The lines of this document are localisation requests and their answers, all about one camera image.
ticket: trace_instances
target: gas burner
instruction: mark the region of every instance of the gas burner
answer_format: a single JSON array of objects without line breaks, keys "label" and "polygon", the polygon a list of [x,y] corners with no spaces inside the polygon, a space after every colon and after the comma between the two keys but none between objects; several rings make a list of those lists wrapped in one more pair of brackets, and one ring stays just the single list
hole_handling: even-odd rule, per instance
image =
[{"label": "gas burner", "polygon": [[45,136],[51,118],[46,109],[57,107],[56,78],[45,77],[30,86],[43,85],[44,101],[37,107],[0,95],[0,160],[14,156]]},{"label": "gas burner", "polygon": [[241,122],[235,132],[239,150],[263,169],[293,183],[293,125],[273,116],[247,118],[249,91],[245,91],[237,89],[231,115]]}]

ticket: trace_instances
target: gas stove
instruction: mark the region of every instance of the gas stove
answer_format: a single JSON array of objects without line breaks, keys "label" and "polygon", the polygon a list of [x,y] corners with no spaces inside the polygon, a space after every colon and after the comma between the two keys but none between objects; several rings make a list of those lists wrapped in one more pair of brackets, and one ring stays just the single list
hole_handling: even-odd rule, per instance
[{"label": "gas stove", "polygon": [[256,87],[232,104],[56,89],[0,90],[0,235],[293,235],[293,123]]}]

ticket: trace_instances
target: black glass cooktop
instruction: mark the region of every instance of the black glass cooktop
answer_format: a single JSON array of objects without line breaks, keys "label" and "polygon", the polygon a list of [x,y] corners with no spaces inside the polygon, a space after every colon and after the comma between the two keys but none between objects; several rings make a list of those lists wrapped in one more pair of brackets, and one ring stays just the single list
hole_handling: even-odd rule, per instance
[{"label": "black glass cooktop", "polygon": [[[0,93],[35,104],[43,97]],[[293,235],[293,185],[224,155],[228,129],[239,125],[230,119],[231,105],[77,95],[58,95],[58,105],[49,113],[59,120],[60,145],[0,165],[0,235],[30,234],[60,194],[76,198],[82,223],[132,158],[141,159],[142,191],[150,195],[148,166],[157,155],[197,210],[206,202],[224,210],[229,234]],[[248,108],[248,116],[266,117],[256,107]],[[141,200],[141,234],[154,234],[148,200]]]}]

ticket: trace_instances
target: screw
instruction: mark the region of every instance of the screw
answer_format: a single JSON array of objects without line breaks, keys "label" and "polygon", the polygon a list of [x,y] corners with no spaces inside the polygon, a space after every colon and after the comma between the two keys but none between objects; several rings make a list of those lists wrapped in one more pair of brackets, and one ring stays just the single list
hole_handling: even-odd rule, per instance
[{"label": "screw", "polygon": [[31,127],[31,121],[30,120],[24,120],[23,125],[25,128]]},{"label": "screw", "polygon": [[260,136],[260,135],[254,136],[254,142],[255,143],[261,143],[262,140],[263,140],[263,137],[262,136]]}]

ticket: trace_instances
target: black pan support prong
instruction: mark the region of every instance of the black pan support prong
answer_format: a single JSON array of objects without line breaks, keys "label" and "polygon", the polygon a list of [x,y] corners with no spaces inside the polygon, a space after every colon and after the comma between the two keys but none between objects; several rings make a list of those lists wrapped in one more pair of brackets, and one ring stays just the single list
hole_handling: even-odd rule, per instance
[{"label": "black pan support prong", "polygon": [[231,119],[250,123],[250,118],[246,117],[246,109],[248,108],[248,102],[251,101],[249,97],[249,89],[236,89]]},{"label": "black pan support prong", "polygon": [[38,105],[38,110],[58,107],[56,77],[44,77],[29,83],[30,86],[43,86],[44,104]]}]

----

WHAT NEEDS TO BE DONE
Lines containing the word "target" are to be counted in the listing; state their number alone.

ANSWER
5